Exercise requirements
Print each entry below precisely as it reads.

Dataset entries
┌──
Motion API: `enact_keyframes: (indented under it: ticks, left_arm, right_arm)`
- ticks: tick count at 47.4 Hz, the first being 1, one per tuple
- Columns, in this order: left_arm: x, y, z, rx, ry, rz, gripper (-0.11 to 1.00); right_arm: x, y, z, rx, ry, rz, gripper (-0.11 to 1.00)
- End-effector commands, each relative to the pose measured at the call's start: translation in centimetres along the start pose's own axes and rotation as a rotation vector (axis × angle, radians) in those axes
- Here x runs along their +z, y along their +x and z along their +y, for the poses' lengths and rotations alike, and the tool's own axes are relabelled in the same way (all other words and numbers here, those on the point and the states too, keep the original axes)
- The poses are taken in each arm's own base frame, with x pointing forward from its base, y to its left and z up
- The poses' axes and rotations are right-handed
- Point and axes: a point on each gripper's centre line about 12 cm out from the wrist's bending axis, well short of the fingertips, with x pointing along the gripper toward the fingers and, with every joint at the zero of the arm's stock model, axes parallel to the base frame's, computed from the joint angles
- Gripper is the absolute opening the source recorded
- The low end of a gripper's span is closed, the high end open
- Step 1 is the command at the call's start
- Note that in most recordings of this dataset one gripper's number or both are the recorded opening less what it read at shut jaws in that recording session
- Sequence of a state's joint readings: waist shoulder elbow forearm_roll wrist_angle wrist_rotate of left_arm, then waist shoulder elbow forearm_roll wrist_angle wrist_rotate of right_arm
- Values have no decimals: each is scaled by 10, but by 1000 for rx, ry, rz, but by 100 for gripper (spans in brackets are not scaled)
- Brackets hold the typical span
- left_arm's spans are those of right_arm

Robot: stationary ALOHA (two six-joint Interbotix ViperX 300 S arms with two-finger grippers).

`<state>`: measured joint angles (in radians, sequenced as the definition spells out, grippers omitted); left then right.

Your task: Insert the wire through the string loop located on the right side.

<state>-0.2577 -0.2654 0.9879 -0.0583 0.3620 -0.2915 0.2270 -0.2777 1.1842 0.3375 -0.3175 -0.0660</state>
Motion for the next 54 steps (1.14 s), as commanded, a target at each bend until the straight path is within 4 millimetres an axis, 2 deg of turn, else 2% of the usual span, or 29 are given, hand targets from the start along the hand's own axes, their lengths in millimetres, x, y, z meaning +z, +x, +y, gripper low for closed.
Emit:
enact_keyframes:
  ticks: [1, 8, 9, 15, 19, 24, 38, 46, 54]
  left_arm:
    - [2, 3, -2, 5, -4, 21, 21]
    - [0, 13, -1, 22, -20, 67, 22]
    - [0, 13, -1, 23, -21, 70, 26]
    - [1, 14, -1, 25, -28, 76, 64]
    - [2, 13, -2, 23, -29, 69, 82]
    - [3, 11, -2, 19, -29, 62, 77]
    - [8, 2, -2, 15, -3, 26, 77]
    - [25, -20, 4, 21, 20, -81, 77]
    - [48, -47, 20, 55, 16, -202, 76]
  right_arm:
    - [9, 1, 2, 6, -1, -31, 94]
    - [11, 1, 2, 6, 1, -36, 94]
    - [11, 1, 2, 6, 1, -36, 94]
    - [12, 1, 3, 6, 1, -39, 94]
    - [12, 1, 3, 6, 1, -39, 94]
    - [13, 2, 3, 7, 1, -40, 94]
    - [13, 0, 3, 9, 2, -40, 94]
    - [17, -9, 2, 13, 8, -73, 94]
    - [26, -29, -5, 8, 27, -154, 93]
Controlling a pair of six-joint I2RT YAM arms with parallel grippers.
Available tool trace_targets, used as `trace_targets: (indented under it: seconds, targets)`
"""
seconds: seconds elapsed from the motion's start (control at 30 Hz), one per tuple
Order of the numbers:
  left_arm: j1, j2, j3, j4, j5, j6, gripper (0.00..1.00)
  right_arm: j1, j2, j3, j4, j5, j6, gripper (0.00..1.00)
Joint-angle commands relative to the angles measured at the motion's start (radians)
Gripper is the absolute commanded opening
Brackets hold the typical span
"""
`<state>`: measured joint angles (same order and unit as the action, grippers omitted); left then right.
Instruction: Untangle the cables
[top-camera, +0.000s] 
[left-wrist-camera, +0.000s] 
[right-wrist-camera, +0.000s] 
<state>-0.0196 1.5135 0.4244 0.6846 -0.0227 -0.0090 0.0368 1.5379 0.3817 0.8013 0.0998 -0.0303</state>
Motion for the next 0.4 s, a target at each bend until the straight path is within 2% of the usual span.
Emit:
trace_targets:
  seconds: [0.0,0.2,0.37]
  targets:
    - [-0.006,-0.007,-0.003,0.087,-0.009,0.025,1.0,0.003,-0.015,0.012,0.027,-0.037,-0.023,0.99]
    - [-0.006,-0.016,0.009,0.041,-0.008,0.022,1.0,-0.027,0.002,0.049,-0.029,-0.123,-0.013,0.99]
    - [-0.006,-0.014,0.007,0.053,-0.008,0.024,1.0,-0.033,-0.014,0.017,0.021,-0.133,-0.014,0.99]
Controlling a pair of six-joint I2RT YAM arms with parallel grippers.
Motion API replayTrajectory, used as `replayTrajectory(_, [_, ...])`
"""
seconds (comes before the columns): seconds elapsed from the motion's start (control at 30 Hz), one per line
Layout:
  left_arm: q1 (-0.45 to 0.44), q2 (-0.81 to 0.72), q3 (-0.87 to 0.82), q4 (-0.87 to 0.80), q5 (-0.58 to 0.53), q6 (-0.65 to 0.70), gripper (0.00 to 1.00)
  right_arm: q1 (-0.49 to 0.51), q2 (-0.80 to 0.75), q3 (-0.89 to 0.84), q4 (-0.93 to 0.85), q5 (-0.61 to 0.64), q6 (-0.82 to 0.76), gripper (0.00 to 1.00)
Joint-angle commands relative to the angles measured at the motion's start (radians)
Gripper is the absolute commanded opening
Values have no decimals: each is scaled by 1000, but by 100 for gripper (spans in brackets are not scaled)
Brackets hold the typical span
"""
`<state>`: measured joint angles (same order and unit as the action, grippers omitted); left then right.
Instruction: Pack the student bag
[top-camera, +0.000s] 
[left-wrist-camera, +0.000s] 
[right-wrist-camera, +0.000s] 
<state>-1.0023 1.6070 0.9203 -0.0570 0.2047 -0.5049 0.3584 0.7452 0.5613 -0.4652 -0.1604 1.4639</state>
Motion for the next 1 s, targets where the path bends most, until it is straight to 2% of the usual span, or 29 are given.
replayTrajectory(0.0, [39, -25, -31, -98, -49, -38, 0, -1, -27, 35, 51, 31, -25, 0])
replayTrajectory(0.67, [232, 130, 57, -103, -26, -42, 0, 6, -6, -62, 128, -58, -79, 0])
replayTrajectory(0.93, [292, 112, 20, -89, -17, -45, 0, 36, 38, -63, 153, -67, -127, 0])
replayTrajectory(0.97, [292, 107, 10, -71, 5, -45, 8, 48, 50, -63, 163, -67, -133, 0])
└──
Written answer
Motion API: `enact_keyframes: (indented under it: ticks, left_arm, right_arm)`
- ticks: tick count at 47.4 Hz, the first being 1, one per tuple
- Columns, in this order: left_arm: x, y, z, rx, ry, rz, gripper (-0.11 to 1.00); right_arm: x, y, z, rx, ry, rz, gripper (-0.11 to 1.00)
- End-effector commands, each relative to the pose measured at the call's start: translation in centimetres along the start pose's own axes and rotation as a rotation vector (axis × angle, radians) in those axes
- Here x runs along their +z, y along their +x and z along their +y, for the poses' lengths and rotations alike, and the tool's own axes are relabelled in the same way (all other words and numbers here, those on the point and the states too, keep the original axes)
- The poses are taken in each arm's own base frame, with x pointing forward from its base, y to its left and z up
- The poses' axes and rotations are right-handed
- Point and axes: a point on each gripper's centre line about 12 cm out from the wrist's bending axis, well short of the fingertips, with x pointing along the gripper toward the fingers and, with every joint at the zero of the arm's stock model, axes parallel to the base frame's, computed from the joint angles
- Gripper is the absolute opening the source recorded
- The low end of a gripper's span is closed, the high end open
- Step 1 is the command at the call's start
- Note that in most recordings of this dataset one gripper's number or both are the recorded opening less what it read at shut jaws in that recording session
- Sequence of a state's joint readings: waist shoulder elbow forearm_roll wrist_angle wrist_rotate of left_arm, then waist shoulder elbow forearm_roll wrist_angle wrist_rotate of right_arm
- Values have no decimals: each is scaled by 10, but by 1000 for rx, ry, rz, but by 100 for gripper (spans in brackets are not scaled)
- Brackets hold the typical span
- left_arm's spans are those of right_arm

Robot: stationary ALOHA (two six-joint Interbotix ViperX 300 S arms with two-finger grippers).

`<state>`: measured joint angles (in radians, sequenced as the definition spells out, grippers omitted); left then right.

Your task: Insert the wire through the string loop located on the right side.

<state>-0.2577 -0.2654 0.9879 -0.0583 0.3620 -0.2915 0.2270 -0.2777 1.1842 0.3375 -0.3175 -0.0660</state>
Motion for the next 54 steps (1.14 s), as commanded, a target at each bend until the straight path is within 4 millimetres an axis, 2 deg of turn, else 2% of the usual span, or 29 are given, hand targets from the start along the hand's own axes, their lengths in millimetres, x, y, z meaning +z, +x, +y, gripper low for closed.
Emit:
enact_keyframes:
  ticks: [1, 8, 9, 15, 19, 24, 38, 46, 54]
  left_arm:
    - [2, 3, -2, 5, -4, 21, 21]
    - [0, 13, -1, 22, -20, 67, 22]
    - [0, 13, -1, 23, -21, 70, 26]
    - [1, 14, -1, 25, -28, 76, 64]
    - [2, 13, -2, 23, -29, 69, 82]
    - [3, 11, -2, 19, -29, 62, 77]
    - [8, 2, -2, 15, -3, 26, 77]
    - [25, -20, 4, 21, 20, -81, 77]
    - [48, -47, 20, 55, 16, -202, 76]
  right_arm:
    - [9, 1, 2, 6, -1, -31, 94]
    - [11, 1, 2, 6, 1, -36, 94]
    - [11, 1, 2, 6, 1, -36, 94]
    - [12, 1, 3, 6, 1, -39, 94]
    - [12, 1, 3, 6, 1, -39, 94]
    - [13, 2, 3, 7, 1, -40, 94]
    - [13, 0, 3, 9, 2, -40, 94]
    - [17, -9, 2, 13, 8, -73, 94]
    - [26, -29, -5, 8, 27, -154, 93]
Controlling a pair of six-joint I2RT YAM arms with parallel grippers.
Available tool trace_targets, used as `trace_targets: (indented under it: seconds, targets)`
"""
seconds: seconds elapsed from the motion's start (control at 30 Hz), one per tuple
Order of the numbers:
  left_arm: j1, j2, j3, j4, j5, j6, gripper (0.00..1.00)
  right_arm: j1, j2, j3, j4, j5, j6, gripper (0.00..1.00)
Joint-angle commands relative to the angles measured at the motion's start (radians)
Gripper is the absolute commanded opening
Brackets hold the typical span
"""
`<state>`: measured joint angles (same order and unit as the action, grippers omitted); left then right.
Instruction: Untangle the cables
[top-camera, +0.000s] 
[left-wrist-camera, +0.000s] 
[right-wrist-camera, +0.000s] 
<state>-0.0196 1.5135 0.4244 0.6846 -0.0227 -0.0090 0.0368 1.5379 0.3817 0.8013 0.0998 -0.0303</state>
Motion for the next 0.4 s, a target at each bend until the straight path is within 2% of the usual span.
Emit:
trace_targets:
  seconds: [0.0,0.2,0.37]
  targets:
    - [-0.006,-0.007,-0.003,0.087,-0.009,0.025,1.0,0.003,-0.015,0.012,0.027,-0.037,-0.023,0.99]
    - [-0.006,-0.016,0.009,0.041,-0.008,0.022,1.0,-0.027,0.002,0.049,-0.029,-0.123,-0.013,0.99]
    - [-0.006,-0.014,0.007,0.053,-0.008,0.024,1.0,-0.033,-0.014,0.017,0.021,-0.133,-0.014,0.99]
Controlling a pair of six-joint I2RT YAM arms with parallel grippers.
Motion API replayTrajectory, used as `replayTrajectory(_, [_, ...])`
"""
seconds (comes before the columns): seconds elapsed from the motion's start (control at 30 Hz), one per line
Layout:
  left_arm: q1 (-0.45 to 0.44), q2 (-0.81 to 0.72), q3 (-0.87 to 0.82), q4 (-0.87 to 0.80), q5 (-0.58 to 0.53), q6 (-0.65 to 0.70), gripper (0.00 to 1.00)
  right_arm: q1 (-0.49 to 0.51), q2 (-0.80 to 0.75), q3 (-0.89 to 0.84), q4 (-0.93 to 0.85), q5 (-0.61 to 0.64), q6 (-0.82 to 0.76), gripper (0.00 to 1.00)
Joint-angle commands relative to the angles measured at the motion's start (radians)
Gripper is the absolute commanded opening
Values have no decimals: each is scaled by 1000, but by 100 for gripper (spans in brackets are not scaled)
Brackets hold the typical span
"""
`<state>`: measured joint angles (same order and unit as the action, grippers omitted); left then right.
Instruction: Pack the student bag
[top-camera, +0.000s] 
[left-wrist-camera, +0.000s] 
[right-wrist-camera, +0.000s] 
<state>-1.0023 1.6070 0.9203 -0.0570 0.2047 -0.5049 0.3584 0.7452 0.5613 -0.4652 -0.1604 1.4639</state>
Motion for the next 1 s, targets where the path bends most, until it is straight to 2% of the usual span, or 29 are given.
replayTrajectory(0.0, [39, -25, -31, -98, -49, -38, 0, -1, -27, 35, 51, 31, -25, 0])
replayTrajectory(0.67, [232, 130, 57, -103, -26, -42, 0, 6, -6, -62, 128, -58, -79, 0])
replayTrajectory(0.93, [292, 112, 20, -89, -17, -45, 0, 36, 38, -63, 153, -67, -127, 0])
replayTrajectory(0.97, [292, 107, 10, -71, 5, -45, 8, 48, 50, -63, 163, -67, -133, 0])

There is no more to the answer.